CourtOklahoma Supreme Court
Syllabus

1. Frauds, Statute of--Oral Contract of Employment not to Be Performed Within Year.

An oral contract of employment not to be performed within a year is within the statute of frauds (Sub. 1, sec. 9455, O. S. 1931).

2. Same--Oral Contract not Taken out of Statute by Part Performance.

Part performance of a parol contract for personal services, which services are not to be performed within a year, does not take the contract out of the statute of frauds.

3. Same--Equity May Prevent Statute Being Used as Instrumentality to Perpetrate Fraud.

The statute of frauds was designed to prevent frauds, and courts of equity may in proper cases prevent the same being used as an instrumentality to perpetrate a fraud.

4. Same--Estoppel--Right to Urge Equitable Estoppel to Preclude One From Asserting Statute of Frauds as Defense.

It is an indispensable element of equitable estoppel that the person relying thereon must have been induced to act or alter his position to his detriment or injury, and where equitable estoppel is relied on to preclude another from asserting the statute of frauds as a defense to an oral contract not to be performed within a year, such injury must he unjust and unconscionable, and such that there is no complete and adequate remedy at law available to the person asserting the equitable estoppel.

5. Same--Burden of Pleading and Proof on Party Asserting Equitable Estoppel.

The burden of pleading and proving the facts constituting equitable estoppel rests upon the person who relies upon the same as the basis of his claim or defense.
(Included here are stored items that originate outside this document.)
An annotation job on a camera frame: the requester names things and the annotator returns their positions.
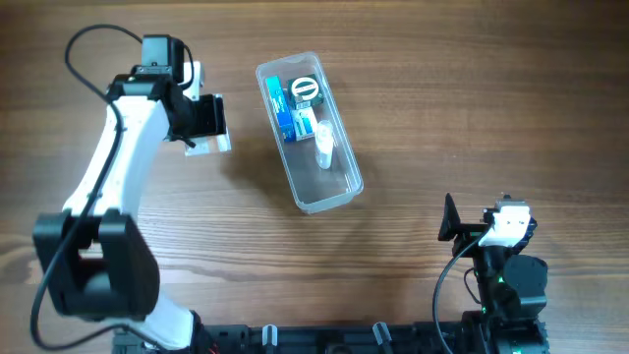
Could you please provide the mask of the white Hansaplast plaster box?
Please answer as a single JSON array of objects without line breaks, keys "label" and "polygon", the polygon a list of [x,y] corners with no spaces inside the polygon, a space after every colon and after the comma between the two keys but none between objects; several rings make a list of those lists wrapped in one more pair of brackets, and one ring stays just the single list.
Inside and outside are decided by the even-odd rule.
[{"label": "white Hansaplast plaster box", "polygon": [[216,136],[192,138],[194,147],[185,146],[185,156],[223,153],[232,150],[229,131]]}]

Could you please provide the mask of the blue Vicks lozenge box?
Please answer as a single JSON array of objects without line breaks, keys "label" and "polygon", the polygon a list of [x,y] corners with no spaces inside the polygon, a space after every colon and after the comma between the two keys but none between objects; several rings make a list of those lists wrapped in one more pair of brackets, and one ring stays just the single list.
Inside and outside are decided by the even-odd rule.
[{"label": "blue Vicks lozenge box", "polygon": [[281,81],[277,76],[265,80],[269,92],[271,108],[275,114],[280,130],[280,136],[285,143],[296,141],[294,121],[284,93]]}]

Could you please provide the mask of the white blue medicine box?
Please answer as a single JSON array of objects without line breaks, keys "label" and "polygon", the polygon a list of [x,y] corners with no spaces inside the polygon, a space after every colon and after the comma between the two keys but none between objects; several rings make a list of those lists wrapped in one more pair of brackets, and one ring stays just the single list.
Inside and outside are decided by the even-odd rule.
[{"label": "white blue medicine box", "polygon": [[317,120],[311,107],[293,110],[291,115],[297,142],[310,139],[315,135]]}]

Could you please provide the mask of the green Zam-Buk ointment box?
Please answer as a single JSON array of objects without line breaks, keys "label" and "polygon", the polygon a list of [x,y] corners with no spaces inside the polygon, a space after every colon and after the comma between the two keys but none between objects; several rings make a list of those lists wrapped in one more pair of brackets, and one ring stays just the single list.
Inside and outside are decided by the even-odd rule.
[{"label": "green Zam-Buk ointment box", "polygon": [[287,82],[289,103],[294,110],[306,109],[323,103],[323,92],[315,74]]}]

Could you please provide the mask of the small hand sanitizer bottle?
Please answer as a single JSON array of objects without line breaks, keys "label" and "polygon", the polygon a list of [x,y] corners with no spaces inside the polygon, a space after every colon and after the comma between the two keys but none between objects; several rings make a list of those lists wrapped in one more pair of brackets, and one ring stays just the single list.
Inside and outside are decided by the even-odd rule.
[{"label": "small hand sanitizer bottle", "polygon": [[316,163],[319,168],[327,170],[331,167],[334,150],[333,126],[329,120],[317,123],[314,141]]}]

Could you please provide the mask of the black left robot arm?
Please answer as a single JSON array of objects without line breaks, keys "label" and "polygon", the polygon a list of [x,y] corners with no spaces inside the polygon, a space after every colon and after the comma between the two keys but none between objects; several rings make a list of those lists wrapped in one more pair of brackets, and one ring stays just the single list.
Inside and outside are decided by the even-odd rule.
[{"label": "black left robot arm", "polygon": [[140,40],[142,60],[114,78],[101,98],[106,123],[80,185],[32,232],[44,298],[58,314],[102,323],[118,353],[213,353],[216,342],[193,311],[160,288],[160,273],[137,225],[143,186],[161,144],[189,155],[230,149],[218,94],[202,90],[202,64],[167,34]]}]

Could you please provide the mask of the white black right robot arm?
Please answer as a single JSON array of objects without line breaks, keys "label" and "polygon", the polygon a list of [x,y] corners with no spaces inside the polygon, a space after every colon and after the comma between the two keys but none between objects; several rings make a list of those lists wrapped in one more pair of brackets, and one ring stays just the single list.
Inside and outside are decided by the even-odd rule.
[{"label": "white black right robot arm", "polygon": [[[547,304],[547,263],[522,251],[538,224],[530,206],[505,195],[483,211],[479,223],[461,220],[451,195],[444,210],[437,239],[453,241],[452,258],[434,286],[431,315],[444,353],[547,353],[549,344],[539,314]],[[442,283],[462,258],[470,258],[479,296],[478,311],[468,311],[452,341],[446,339],[438,307]]]}]

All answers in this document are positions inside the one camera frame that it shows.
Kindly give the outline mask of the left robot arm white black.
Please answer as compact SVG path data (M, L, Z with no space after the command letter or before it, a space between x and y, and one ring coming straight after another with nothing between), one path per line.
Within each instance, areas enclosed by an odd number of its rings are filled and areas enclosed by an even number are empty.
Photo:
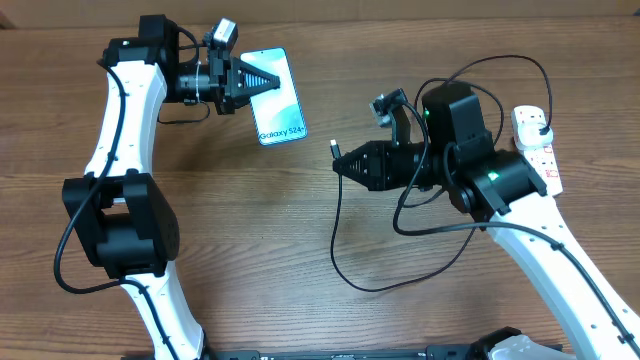
M84 174L64 182L66 236L77 236L109 287L136 306L156 359L211 359L215 353L180 284L177 216L152 175L161 107L202 104L220 115L277 89L280 78L232 55L236 24L222 19L191 38L192 59L180 57L186 30L163 15L145 15L136 36L112 39L100 59L108 97L101 133Z

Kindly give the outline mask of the Samsung Galaxy smartphone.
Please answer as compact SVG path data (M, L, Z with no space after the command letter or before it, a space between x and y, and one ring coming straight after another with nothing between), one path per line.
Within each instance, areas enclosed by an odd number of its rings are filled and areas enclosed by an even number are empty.
M279 88L250 99L259 143L269 146L305 138L308 129L285 49L245 52L240 59L280 79Z

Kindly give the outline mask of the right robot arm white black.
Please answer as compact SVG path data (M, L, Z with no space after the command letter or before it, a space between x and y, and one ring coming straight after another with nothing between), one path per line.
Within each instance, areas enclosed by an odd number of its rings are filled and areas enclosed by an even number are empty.
M565 332L575 359L635 359L639 317L613 289L564 221L545 181L520 153L499 150L477 95L448 81L420 106L402 90L377 97L371 110L392 132L342 153L332 167L371 191L441 187L525 273Z

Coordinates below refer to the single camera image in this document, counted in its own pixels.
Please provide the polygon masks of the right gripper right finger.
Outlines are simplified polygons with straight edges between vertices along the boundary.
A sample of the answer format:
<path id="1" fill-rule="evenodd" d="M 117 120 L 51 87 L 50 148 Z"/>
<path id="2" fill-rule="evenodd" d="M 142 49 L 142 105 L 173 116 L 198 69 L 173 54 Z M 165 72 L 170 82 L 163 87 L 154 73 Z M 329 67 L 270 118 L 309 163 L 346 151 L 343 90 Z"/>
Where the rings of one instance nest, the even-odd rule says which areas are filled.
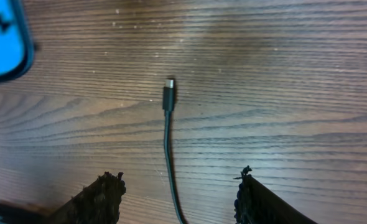
<path id="1" fill-rule="evenodd" d="M 241 171 L 234 202 L 237 224 L 317 224 L 257 181 L 250 167 Z"/>

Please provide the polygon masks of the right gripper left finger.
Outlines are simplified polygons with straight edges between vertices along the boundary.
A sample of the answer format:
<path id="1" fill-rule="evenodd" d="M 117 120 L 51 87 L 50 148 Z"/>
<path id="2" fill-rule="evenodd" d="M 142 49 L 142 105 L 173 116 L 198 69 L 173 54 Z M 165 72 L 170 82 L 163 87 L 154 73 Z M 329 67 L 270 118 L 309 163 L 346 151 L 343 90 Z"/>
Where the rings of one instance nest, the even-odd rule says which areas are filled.
<path id="1" fill-rule="evenodd" d="M 123 173 L 105 172 L 49 216 L 0 203 L 0 224 L 117 224 Z"/>

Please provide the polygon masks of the Galaxy smartphone blue screen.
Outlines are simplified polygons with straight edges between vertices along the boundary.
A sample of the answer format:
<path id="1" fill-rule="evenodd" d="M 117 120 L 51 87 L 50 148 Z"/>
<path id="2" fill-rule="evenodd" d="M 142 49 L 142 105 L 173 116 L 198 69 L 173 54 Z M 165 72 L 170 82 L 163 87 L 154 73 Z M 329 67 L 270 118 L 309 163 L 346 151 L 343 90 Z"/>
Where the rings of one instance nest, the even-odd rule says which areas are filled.
<path id="1" fill-rule="evenodd" d="M 0 83 L 29 71 L 35 44 L 21 0 L 0 0 Z"/>
6. Same--Burden of Proof Held not Sustained.

Record examined, and held, that the evidence is insufficient to establish a resulting unjust and unconscionable injury to the plaintiff who relies on equitable estoppel to prevent the defendants from asserting the statute of frauds.

7. Appearance--General Appearance by Filing Motion for New Trial Upon Nonjurisdictional Grounds.

A motion for a new trial filed by a defendant after judgment upon nonjurisdictional grounds constitutes a general appearance and confers upon the court jurisdiction over the person of the defendant which relates back to the date of trial.

Appeal from District Court, Washington County; J. R. Charlton, Judge.

Action by Hattie Barr against the St. Louis Trading Company et al. Judgment for plaintiff, and defendants appeal. Reversed, with directions.

Samuel A. Boorstin, E. L. O'Neil, and J. F. Conway, for plaintiffs in error.

Yancey, Spillers & Fist, J. Wood Glass, and Pennel & Harrison, for defendant in error.

BUSBY, J.

This action was commenced on November 18, 1928, in the district court of Washington county by Hattie Barr as plaintiff, against the St. Louis Trading Company, a partnership composed of Nathan Greenberg and Phillip Levine, and against such partners individually, as defendants.

The plaintiff seeks to recover damages for the alleged breach of an oral contract to employ her for a period of 22 months. Counsel for the plaintiff concede that the contract falls within the statute of frauds. They contend, however, that the defendants are estopped to assert the statute of frauds as a defense under the facts in this case.

The trial of the case to a jury in the lower court resulted in a judgment for the plaintiff. The defendants appear herein as plaintiffs in error. For convenience the parties will be referred to in this opinion as they appeared in the trial court.

An examination of the record discloses that the evidence of the plaintiff tends to establish the following facts: In January of 1928, the plaintiff, Hattie Barr, was the owner of a general merchandise store at Nowata, Okla. She offered to sell her stock and fixtures to the defendant, St. Louis Trading Company, for $ 7,000. The defendant refused to pay that sum, but orally offered to pay $ 5,000 and to employ the plaintiff as clerk for a period of 22 months at a salary of $ 30 per week. This offer was orally accepted.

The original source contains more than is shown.